BEST PLACE TO SEE THE SUNSET NOT AT THE BEACH You could pay and head up to the fabulous Orange Hill Restaurant and drink too much and eat rich food and blow a week's salary by the end of the evening, or you could climb Santiago Peak (5,700 feet) for free, though we don't recommend doing so at sunset because the temperature drops to something approaching the inside of your automatic icemaker and the wind picks up, so forget we mentioned it and stick with the Orange Hill Restaurant. 6410 E. Chapman Ave., Orange, (714) 997-2910. Don't believe us about Santiago? Talk to the experts at REI, 1411 Village Way, McFadden Place Center, Santa Ana, (714) 543-4142; or Adventure 16, 1959 Harbor Blvd., Costa Mesa, (949) 650-3301.

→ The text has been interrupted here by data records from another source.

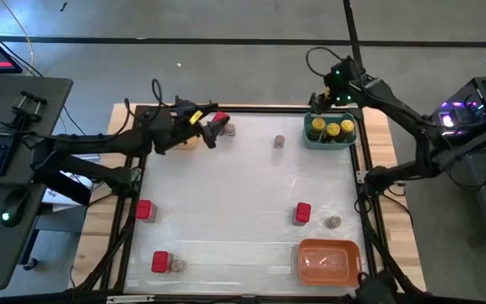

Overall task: Sort spices by type
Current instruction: Put the yellow seasoning bottle into the green bin

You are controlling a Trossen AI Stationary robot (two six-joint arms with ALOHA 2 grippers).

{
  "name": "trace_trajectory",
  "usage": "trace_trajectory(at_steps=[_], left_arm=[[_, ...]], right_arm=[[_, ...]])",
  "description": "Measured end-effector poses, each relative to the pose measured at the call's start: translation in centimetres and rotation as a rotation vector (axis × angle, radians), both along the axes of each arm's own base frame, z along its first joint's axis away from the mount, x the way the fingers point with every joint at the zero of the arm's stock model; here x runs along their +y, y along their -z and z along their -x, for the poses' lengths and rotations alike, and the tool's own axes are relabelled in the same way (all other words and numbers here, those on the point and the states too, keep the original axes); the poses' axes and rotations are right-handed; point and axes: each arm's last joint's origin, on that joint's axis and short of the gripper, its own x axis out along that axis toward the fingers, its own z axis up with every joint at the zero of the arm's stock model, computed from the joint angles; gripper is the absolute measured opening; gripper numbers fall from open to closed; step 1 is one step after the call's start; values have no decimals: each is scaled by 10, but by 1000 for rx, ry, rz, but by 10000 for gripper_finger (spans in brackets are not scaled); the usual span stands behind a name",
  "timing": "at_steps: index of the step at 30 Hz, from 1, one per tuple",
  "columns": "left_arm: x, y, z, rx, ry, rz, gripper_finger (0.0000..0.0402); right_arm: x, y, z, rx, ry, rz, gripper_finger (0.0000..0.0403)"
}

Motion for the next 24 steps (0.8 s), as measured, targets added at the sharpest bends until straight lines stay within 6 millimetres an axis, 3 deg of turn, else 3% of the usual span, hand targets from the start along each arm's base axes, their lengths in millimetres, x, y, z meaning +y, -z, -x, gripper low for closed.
trace_trajectory(at_steps=[7,24], left_arm=[[8,10,0,99,3,3,328],[19,19,4,198,27,25,328]], right_arm=[[-13,22,-5,46,22,-99,219],[-12,30,-8,17,2,-188,219]])
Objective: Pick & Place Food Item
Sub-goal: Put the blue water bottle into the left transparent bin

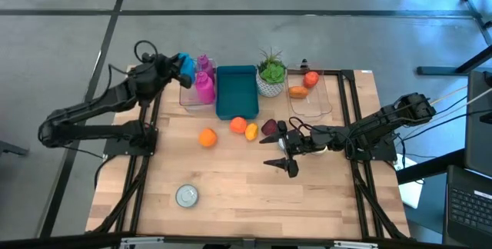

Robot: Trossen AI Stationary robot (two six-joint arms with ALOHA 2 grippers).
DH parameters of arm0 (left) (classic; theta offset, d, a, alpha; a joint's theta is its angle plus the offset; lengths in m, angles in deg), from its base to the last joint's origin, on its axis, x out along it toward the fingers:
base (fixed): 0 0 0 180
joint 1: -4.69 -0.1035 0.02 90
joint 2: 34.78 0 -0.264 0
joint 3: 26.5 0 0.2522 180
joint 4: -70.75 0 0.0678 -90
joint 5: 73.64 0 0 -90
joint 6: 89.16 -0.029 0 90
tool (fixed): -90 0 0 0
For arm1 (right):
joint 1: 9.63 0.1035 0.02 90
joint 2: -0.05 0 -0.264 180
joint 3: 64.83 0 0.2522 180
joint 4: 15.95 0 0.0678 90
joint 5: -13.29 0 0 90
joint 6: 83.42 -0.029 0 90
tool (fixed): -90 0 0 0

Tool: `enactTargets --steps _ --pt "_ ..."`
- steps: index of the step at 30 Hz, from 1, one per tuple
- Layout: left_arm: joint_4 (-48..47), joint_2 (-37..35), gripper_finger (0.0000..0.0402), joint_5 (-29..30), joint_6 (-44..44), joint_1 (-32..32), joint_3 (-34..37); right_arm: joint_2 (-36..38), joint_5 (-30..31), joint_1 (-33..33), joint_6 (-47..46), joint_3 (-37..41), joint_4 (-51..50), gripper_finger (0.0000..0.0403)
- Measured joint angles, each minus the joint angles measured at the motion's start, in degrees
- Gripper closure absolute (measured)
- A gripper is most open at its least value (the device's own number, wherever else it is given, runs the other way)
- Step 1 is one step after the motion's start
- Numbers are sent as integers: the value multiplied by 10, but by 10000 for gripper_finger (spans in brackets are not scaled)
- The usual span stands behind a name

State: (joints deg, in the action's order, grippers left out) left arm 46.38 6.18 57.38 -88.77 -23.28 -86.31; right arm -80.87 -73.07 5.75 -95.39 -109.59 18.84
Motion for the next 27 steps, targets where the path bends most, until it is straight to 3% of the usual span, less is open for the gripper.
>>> enactTargets --steps 10,27 --pt "64 10 379 -38 16 -55 60 0 0 0 -10 0 -2 46" --pt "147 10 379 -63 52 -78 162 0 0 0 -11 0 -10 46"
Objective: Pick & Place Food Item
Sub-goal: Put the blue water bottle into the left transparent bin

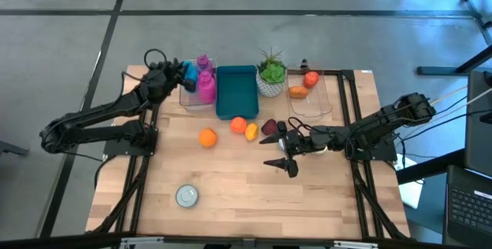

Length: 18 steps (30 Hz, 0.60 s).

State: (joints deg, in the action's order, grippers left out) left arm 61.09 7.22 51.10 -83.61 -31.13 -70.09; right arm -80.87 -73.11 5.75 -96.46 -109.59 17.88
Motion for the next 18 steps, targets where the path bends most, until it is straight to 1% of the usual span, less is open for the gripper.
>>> enactTargets --steps 10,18 --pt "43 0 378 1 16 0 43 0 0 0 0 0 1 46" --pt "43 0 369 2 22 0 45 0 0 0 0 0 1 46"
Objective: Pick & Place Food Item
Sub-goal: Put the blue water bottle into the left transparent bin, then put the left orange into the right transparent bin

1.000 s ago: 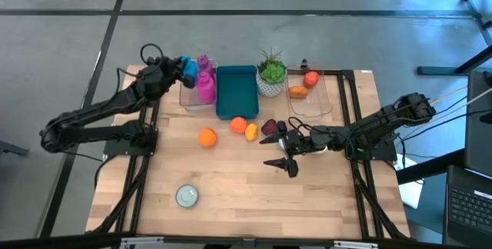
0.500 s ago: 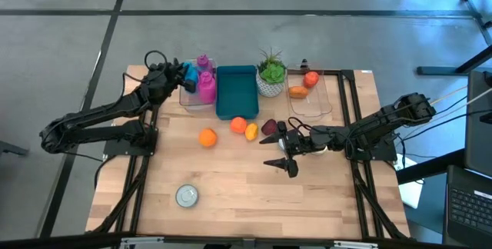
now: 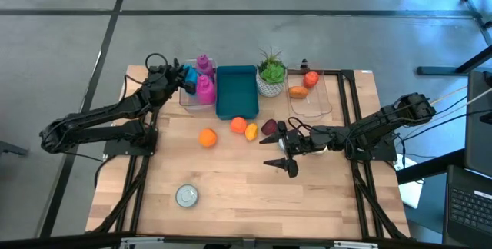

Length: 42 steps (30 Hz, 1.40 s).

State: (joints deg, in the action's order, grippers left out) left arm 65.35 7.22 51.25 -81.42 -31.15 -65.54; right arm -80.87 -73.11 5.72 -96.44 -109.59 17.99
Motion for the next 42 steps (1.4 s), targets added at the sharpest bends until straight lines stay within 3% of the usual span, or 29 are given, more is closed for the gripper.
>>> enactTargets --steps 25,33,42 --pt "-8 0 296 15 21 0 0 0 0 0 0 0 0 46" --pt "13 -1 241 -19 -7 0 -18 0 0 0 0 0 -1 46" --pt "-119 -16 172 -69 -20 0 -112 0 0 0 0 0 -2 46"
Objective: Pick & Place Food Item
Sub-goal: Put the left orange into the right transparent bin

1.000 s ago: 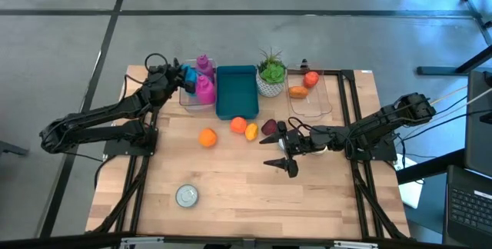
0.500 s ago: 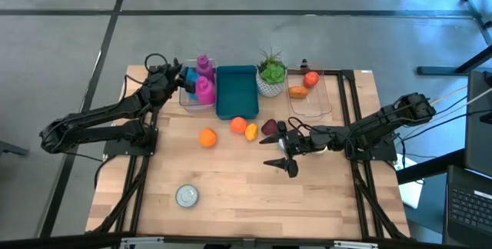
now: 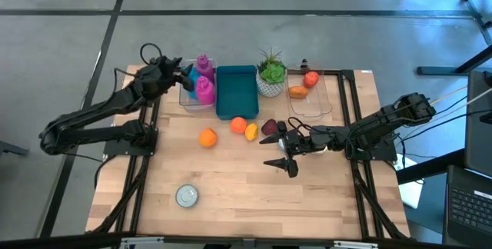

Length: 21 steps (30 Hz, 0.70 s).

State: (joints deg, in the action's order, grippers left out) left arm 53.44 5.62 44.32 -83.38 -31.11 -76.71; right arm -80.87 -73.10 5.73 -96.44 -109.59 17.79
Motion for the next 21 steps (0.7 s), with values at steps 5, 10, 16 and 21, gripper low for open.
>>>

BEST SURFING POLITICIAN Eightysomething Sally Alexander challenged "Surfin' Congressman" Dana Rohrabacher (R-Huntington Beach) to a wave-catching contest when she ran against him two years ago. He chickened out and failed to show, but Alexander caught four waves on her boogie board. Recently, at the Orange County Democratic Convention, Alexander (after receiving a garland of flowers) cackled that she'd been lei'd.

BEST PLACE TO WATCH GAY VOLLEYBALL Mmmm, gay volleyball! Main Beach, Laguna Beach. Don't pretend you don't know how to find the place. Unless you're a tourist. In which case, call us and we'll tell you all about it.

BEST GIRLS' SURF SHOP After the demise of On Edge Surf Shop, Girl in the Curl stands strong as Orange County's female connection to the surf world. The shop stocks boards, clothing, wet suits, Hawaiiana, sea-inspired decorative toilet seats, and anything else a surfer girl's heart desires—and in-house professionals who cater to female-specific needs without condescension. 74116 Pacific Coast Hwy., Dana Point, (949) 661-4475.

BEST PLACE TO SEE THE MOON DURING YOUR MORNING COMMUTE While zipping along PCH at 8 a.m., I always slow down near Golden West Street for the show: crowds of surfers dropping trou to wriggle in and out of their wet suits beside their cars, trying desperately (or not trying at all) to keep a towel wrapped around them. I've seen so much ass on that stretch of PCH that I feel as if I get some every morning. It's better than coffee.

BEST BURGERS IN SUMMERTIME ORANGE COUNTY You'd think a great, cheap hamburger would be available everywhere, but it ain't. Sure, we're drowning in drive-throughs, but (and let's be honest) they suck. Anyone over the age of 12 who gets excited by a trip to McDonald's needs foster parents. Who wants a tasteless meatwich fried by a computer?